▸ ABOUT THIS TASK: Check every line below for the string "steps". Copy the ones that have it.
(MATERIALS PROVIDED begins)
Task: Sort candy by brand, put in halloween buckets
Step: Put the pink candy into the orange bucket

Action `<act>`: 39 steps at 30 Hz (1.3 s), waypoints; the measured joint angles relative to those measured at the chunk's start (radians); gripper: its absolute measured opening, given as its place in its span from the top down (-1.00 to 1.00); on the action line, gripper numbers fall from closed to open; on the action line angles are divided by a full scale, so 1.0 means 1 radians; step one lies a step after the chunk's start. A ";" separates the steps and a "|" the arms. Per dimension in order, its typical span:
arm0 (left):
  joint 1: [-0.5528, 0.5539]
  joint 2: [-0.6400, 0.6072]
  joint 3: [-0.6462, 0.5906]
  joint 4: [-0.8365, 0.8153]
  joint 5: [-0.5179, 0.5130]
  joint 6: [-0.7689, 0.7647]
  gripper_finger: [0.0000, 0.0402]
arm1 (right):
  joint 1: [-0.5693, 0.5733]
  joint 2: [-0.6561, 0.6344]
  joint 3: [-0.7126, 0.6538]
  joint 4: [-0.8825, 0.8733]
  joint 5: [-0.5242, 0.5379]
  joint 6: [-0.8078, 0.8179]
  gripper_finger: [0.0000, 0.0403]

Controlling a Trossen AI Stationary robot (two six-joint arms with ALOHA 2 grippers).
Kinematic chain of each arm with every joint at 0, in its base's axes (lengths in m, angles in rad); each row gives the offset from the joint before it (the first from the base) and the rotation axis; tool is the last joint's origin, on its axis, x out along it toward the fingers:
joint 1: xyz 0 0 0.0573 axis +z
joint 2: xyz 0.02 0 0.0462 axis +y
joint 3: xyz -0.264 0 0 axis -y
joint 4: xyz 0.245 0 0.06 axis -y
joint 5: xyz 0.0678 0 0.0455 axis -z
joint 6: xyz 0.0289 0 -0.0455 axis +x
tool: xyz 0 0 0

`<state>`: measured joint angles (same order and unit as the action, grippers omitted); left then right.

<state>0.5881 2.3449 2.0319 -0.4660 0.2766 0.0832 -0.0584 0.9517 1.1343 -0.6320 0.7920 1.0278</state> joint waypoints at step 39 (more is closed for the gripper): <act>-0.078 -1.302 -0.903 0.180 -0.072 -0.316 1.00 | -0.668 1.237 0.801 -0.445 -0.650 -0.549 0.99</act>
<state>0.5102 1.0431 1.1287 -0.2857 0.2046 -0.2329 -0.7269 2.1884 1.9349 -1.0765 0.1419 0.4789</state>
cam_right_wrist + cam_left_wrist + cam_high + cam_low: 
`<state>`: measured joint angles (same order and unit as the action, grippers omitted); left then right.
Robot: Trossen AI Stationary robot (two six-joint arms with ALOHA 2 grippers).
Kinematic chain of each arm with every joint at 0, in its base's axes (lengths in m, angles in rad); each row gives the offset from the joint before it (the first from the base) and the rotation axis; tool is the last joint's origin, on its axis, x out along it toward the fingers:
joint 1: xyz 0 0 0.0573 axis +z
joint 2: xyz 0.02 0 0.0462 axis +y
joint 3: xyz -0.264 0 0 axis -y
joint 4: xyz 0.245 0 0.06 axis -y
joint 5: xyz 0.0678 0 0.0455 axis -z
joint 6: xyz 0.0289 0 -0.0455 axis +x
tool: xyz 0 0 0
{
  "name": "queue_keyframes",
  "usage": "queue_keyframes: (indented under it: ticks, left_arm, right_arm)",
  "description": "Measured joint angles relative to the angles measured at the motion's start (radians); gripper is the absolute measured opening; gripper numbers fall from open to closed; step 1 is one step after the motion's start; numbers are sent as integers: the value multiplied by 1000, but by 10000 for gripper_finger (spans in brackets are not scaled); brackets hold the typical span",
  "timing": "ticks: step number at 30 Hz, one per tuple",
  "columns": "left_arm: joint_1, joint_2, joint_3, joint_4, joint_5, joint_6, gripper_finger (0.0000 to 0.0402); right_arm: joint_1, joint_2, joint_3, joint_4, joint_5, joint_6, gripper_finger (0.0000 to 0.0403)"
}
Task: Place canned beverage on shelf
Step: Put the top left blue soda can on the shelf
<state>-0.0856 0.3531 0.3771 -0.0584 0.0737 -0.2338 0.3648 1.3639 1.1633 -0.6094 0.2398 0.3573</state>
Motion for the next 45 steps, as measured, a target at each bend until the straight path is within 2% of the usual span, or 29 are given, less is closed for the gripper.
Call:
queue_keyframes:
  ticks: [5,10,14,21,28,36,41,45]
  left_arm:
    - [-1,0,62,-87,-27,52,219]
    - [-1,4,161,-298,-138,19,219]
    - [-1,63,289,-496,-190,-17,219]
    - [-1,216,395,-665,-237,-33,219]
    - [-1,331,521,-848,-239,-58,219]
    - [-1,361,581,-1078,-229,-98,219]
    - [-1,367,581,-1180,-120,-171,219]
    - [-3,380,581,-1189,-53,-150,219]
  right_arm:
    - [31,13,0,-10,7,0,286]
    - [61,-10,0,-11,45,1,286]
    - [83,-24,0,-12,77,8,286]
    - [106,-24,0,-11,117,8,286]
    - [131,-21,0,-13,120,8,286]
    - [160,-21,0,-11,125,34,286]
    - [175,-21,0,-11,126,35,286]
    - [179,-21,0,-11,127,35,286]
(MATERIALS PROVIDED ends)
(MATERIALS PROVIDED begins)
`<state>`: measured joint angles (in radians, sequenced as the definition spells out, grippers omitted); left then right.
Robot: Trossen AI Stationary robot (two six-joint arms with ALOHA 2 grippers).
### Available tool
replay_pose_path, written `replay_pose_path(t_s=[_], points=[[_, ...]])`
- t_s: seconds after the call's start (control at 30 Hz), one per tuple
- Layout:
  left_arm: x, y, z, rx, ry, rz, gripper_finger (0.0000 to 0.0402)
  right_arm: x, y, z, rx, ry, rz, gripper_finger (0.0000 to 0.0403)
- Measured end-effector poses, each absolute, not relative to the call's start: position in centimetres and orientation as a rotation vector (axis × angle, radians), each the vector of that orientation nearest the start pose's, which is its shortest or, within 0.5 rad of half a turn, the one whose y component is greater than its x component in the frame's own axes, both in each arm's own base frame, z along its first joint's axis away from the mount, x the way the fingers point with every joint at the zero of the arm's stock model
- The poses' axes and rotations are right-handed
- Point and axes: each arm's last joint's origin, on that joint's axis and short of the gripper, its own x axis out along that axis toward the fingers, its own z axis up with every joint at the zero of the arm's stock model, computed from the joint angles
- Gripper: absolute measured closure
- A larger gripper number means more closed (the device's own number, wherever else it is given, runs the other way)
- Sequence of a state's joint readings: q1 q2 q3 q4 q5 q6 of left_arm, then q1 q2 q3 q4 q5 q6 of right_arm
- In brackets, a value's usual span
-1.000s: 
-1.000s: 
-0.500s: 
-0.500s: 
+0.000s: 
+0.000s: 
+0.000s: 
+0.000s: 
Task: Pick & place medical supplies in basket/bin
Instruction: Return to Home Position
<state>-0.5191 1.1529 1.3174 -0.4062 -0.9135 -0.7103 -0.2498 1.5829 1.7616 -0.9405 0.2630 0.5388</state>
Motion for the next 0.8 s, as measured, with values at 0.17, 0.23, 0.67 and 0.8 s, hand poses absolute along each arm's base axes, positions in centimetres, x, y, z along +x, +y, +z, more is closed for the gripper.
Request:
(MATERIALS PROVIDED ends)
▸ EXPECTED ANSWER:
Action `<act>`: 39 steps at 30 Hz (1.3 s), waypoints; the measured joint angles relative to those measured at the chunk's start (radians); gripper: its absolute measured opening, given as its place in its span from the top down (-1.00 to 1.00); on the action line, gripper numbers fall from closed to open; on the action line angles are divided by a full scale, so 1.0 means 1 radians; step one lies a step after the chunk's start. A ";" separates the steps and a "|" the arms. Per dimension in order, its typical span:
Motion for the next 45 steps, as measured, a target at each bend until the straight path is within 2% of the usual span, or 29 are given, less is closed for the gripper.

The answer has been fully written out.